▶ [Work item] Return the data verbatim, without pictures.

▶ [Supplied material]
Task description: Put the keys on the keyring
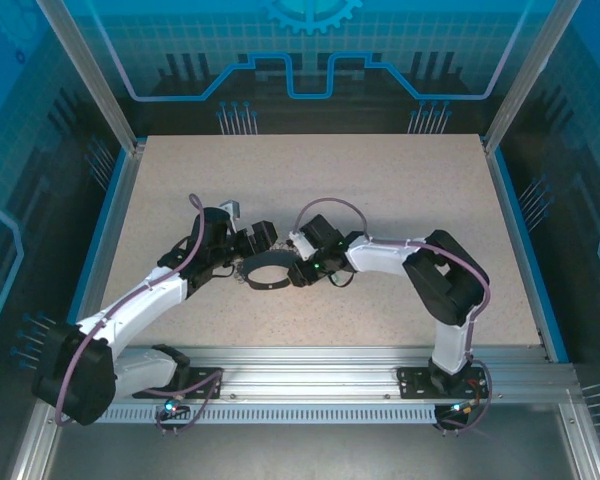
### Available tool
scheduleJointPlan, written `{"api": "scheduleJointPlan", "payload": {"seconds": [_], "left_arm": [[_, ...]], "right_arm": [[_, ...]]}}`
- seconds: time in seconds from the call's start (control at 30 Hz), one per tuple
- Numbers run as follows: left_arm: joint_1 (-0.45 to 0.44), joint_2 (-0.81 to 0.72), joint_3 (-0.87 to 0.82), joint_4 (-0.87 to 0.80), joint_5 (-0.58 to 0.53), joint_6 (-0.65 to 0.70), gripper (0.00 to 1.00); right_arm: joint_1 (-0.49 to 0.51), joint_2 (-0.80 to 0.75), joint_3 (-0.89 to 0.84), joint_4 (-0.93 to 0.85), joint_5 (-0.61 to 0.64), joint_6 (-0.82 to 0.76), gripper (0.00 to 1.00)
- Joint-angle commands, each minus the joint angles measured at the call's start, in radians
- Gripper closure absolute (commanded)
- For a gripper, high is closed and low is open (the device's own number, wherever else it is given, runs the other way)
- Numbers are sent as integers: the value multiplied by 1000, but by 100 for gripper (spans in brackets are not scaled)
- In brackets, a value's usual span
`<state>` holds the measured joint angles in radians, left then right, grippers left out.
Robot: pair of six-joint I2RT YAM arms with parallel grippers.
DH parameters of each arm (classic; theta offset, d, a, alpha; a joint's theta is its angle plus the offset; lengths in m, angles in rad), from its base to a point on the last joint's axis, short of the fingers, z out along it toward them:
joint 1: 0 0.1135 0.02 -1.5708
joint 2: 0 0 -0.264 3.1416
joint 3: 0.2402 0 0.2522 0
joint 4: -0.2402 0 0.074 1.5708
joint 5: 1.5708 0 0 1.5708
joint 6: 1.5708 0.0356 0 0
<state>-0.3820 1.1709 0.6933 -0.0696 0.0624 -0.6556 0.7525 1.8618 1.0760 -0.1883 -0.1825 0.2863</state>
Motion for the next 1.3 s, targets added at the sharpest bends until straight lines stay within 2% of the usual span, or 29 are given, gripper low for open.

▶ [Exercise response]
Task description: Put the keys on the keyring
### Available tool
scheduleJointPlan, written `{"api": "scheduleJointPlan", "payload": {"seconds": [_], "left_arm": [[_, ...]], "right_arm": [[_, ...]]}}`
- seconds: time in seconds from the call's start (control at 30 Hz), one per tuple
- Numbers run as follows: left_arm: joint_1 (-0.45 to 0.44), joint_2 (-0.81 to 0.72), joint_3 (-0.87 to 0.82), joint_4 (-0.87 to 0.80), joint_5 (-0.58 to 0.53), joint_6 (-0.65 to 0.70), gripper (0.00 to 1.00); right_arm: joint_1 (-0.49 to 0.51), joint_2 (-0.80 to 0.75), joint_3 (-0.89 to 0.84), joint_4 (-0.93 to 0.85), joint_5 (-0.61 to 0.64), joint_6 (-0.82 to 0.76), gripper (0.00 to 1.00)
- Joint-angle commands, each minus the joint angles measured at the call's start, in radians
- Gripper closure absolute (commanded)
- For a gripper, high is closed and low is open (the device's own number, wherever else it is given, runs the other way)
- Numbers are sent as integers: the value multiplied by 1000, but by 100 for gripper (spans in brackets are not scaled)
- In brackets, a value's usual span
`<state>` holds the measured joint angles in radians, left then right, grippers left out.
Robot: pair of six-joint I2RT YAM arms with parallel grippers.
DH parameters of each arm (classic; theta offset, d, a, alpha; a joint's theta is its angle plus the offset; lengths in m, angles in rad), from its base to a point on the last joint's axis, short of the fingers, z out along it toward them:
joint 1: 0 0.1135 0.02 -1.5708
joint 2: 0 0 -0.264 3.1416
joint 3: 0.2402 0 0.2522 0
joint 4: -0.2402 0 0.074 1.5708
joint 5: 1.5708 0 0 1.5708
joint 6: 1.5708 0.0356 0 0
<state>-0.3820 1.1709 0.6933 -0.0696 0.0624 -0.6556 0.7525 1.8618 1.0760 -0.1883 -0.1825 0.2863</state>
Motion for the next 1.3 s, targets added at the sharpest bends until straight lines stay within 2% of the usual span, or 29 are given, gripper low for open.

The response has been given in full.